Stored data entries

⁂

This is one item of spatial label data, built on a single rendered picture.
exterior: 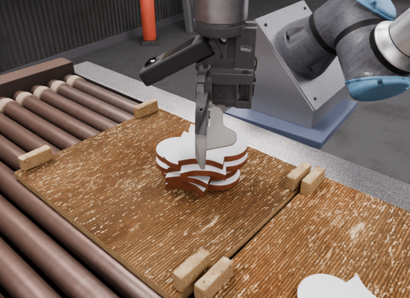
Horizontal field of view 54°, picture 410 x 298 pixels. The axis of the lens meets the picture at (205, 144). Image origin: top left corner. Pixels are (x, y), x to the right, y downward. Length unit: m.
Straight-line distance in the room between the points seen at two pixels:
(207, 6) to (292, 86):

⁂

**EXERCISE OBJECTIVE:**
Once the images are removed, print the remaining data exactly as it appears above.

**RESULT OF THE TASK:**
This is one item of spatial label data, built on a single rendered picture.
exterior: 
Horizontal field of view 54°, picture 410 x 298 pixels. The axis of the lens meets the picture at (205, 144). Image origin: top left corner. Pixels are (x, y), x to the right, y downward. Length unit: m.
Straight-line distance in the room between the points seen at two pixels:
(207, 6) to (292, 86):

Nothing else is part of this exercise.